In the middle of the floor Nell Gwynne was dancing.
Barefooted, she whirled and spun, twisted her lithe body and flung her skirts high, completely unselfconscious, absorbed and happy. In one chair sprawled Charles Hart, watching her through half-shut lids, and sitting astraddle another was John Lacy, who also acted for the King’s Company and who also had been Nelly’s lover. A fourteen- or fifteen-year-old boy, a street-musician they had called in, stood nearby and scraped on his cheap fiddle.
When at last she stopped and made them a curtsy so deep that her bowed head touched her knee, the men broke into hearty applause. Nelly looked up at them, eyes sparkling with eager delight, and still panting from the violent exertion she leaped to her feet.
“Did you like it?
Hart waved his hand. “Better? Why, you make Moll Davis look clumsy as a pregnant cow!”
Nelly laughed, but her face changed swiftly. She reached for an orange and began to peel it, rolling out her lower lip in exaggerated pique. “Much good it does me! There’s no one there to see me these days. Lord, the pit’s been empty as a Dutchman’s noddle ever since his Majesty gave her that diamond ring! They’ve all got to have a look at the King’s latest whore.”
“You’d think a new royal mistress wouldn’t be such a curiosity any more,” remarked Lacy, knocking out his pipe on the edge of the table, stepping on the ashes as they fell to the floor. “I can count a baker’s dozen from the stage any day I like.”
At that moment there was a loud rapping on the door and Nelly ran to open it. A liveried footman stood there. “Mrs. Knight presents her service to you, madame, and would like a word with you. She waits below in her coach.”
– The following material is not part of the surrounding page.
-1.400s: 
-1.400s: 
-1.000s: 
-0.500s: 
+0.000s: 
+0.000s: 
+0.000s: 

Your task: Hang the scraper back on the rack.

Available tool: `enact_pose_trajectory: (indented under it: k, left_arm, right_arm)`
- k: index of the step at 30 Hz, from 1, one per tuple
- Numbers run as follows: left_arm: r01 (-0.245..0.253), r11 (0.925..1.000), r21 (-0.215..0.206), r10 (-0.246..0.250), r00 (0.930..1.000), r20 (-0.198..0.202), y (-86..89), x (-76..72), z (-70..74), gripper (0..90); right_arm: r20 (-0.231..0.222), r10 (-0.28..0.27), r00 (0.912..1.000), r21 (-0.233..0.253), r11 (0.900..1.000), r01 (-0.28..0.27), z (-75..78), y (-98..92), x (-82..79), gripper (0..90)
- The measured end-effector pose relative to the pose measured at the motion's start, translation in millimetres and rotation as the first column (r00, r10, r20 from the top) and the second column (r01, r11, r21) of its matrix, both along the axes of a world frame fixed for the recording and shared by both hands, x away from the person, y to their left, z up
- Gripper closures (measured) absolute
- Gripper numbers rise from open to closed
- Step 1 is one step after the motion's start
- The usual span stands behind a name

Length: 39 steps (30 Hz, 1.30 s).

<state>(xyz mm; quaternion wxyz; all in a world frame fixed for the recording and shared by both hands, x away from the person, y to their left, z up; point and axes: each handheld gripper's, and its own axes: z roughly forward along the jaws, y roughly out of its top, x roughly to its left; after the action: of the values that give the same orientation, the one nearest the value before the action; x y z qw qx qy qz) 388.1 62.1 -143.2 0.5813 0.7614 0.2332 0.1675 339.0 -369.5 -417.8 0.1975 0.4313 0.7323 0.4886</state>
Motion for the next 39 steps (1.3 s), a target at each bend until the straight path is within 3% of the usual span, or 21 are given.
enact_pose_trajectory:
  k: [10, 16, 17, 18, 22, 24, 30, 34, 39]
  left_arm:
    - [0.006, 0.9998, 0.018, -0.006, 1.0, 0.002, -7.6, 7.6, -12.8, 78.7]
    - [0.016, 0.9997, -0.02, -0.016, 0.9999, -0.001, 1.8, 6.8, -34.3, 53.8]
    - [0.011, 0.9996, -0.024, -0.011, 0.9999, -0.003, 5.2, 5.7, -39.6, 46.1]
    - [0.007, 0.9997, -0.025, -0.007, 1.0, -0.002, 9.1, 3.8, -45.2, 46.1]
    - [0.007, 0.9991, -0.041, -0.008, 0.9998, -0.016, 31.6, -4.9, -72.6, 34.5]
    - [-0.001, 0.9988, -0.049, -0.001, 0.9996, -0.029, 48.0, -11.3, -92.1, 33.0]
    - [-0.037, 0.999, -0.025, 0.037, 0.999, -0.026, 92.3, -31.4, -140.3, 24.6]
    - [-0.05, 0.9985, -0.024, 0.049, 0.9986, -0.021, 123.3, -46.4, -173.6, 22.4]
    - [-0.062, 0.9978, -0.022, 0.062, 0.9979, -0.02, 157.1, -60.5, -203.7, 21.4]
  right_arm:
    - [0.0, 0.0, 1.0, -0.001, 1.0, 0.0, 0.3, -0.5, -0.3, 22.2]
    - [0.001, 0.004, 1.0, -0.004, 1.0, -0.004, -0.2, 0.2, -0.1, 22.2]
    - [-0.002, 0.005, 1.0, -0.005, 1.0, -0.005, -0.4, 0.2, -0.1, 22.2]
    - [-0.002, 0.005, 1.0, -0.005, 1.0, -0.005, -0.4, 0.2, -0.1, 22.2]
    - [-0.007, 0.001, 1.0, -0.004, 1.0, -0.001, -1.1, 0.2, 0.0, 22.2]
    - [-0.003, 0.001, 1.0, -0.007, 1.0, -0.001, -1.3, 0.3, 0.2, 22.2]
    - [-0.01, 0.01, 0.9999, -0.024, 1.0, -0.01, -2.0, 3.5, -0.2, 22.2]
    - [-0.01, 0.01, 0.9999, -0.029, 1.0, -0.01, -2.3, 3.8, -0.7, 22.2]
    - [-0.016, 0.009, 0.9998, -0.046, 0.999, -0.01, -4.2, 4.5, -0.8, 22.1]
Nelly glanced back at the two men from over her shoulder and screwed up her face to wink. “Speak of the Devil—here’s another one below. You’ll find sack and brandy in the cupboard. Maybe there’s something to eat in the food-hutch. I’ll be back in a moment.”
She disappeared, but an instant later returned to slide her feet into a pair of high-heeled, square-toed pumps, and then picking up her skirts she went swooping down the stairs and out into the street. A gilded coach-and-four stood there, the door held open by a footman. Mary Knight sat inside, her beautiful face painted an almost glistening white, and she reached out one jewelled arm to take hold of Nelly’s wrist.
“Come, sweetheart—get in. I want to talk to you.” Her voice was warm and sweet as a melody, and she smelled of some drowsy perfume.
Nelly obediently climbed in and flounced down beside her. Not at all conscious of her own griminess, she looked at Mary with passionate admiration. “Lord, Mary! I swear you’re prettier every time I see you!”
“Pshaw, child. It’s only that I wear fine clothes nowadays, and a jewel or so. By the way, whatever became of that pearl necklace my Lord Buckhurst gave you?”
Nell shrugged. “I sent it back to ’im.”
“Sent it back? Good God! What for?”
“Oh—I don’t know. What good is a string of pearls to me? My mother would have pawned it to buy brandy or to get Rose’s husband out of Newgate.” Rose was Nelly’s sister.